◆ Required work
Your answer must be every line of the data that holds the string "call".

◆ Recorded information
++++++++++

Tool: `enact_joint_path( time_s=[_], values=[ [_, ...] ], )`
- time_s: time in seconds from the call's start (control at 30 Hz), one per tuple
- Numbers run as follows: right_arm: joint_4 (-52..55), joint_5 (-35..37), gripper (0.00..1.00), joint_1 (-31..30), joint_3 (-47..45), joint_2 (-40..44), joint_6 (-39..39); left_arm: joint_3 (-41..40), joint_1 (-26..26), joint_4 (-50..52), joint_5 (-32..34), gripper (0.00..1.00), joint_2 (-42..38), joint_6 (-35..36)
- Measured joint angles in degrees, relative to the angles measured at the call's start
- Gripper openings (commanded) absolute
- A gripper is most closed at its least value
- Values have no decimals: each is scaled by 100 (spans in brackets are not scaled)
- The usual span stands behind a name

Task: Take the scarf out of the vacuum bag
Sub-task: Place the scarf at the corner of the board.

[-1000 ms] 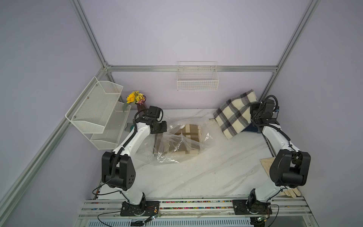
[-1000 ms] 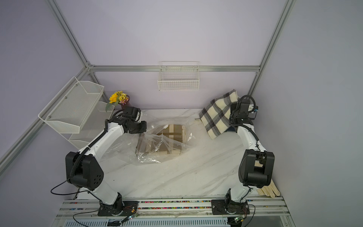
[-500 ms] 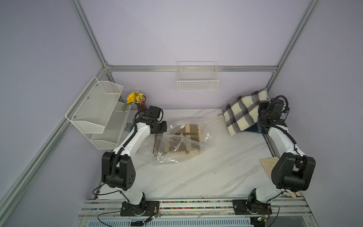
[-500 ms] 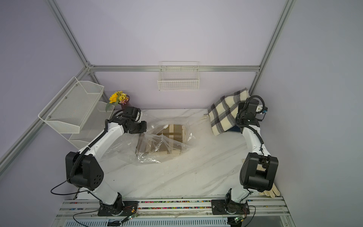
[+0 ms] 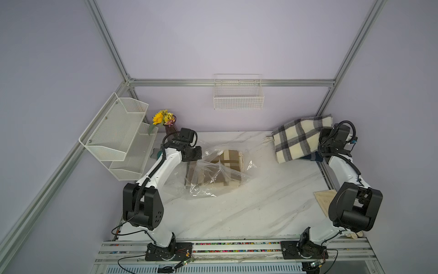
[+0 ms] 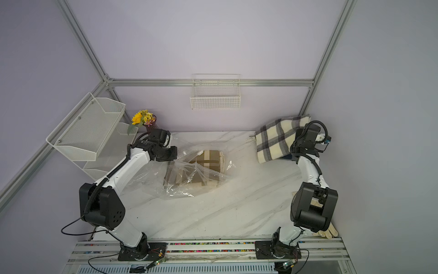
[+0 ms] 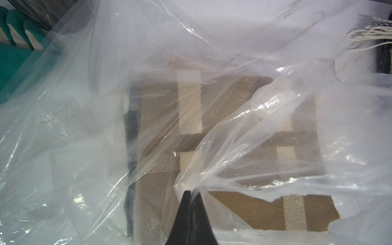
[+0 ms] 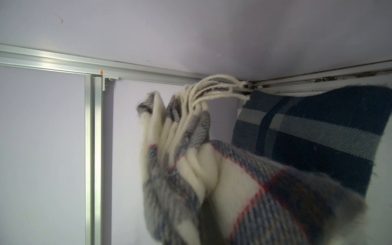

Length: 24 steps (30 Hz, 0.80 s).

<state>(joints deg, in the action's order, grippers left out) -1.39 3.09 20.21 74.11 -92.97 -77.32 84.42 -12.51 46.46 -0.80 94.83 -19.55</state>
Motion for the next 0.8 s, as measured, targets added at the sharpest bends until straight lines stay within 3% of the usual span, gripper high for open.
enact_joint_path(
  time_s=[0.07, 0.13, 0.37, 0.67, 0.8],
  values=[
    [-61, -20, 20, 59, -20, -114, 17, 0, -2, 0, 4, 0, 0, 0],
    [-101, -72, 44, 114, -33, -249, 44, 0, -7, 0, 11, 0, 9, 0],
    [-201, -160, 97, 199, -66, -503, 151, 0, -44, 4, 50, 0, 22, 0],
    [-125, -424, 97, 197, -57, -529, 422, 70, -81, 52, 42, 0, 26, 4],
    [472, -448, 97, 199, 264, -680, 697, 70, -133, 26, -22, 0, 20, 24]
  ],
)
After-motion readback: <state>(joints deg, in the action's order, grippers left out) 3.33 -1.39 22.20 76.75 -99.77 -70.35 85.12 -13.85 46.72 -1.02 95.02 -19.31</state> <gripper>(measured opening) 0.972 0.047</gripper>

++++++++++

◆ Solution to the exercise
- time_s: time in seconds from the call's start (control at 30 Hz), one per tuple
- Measured joint angles in degrees, relative to the angles measured at the call's start

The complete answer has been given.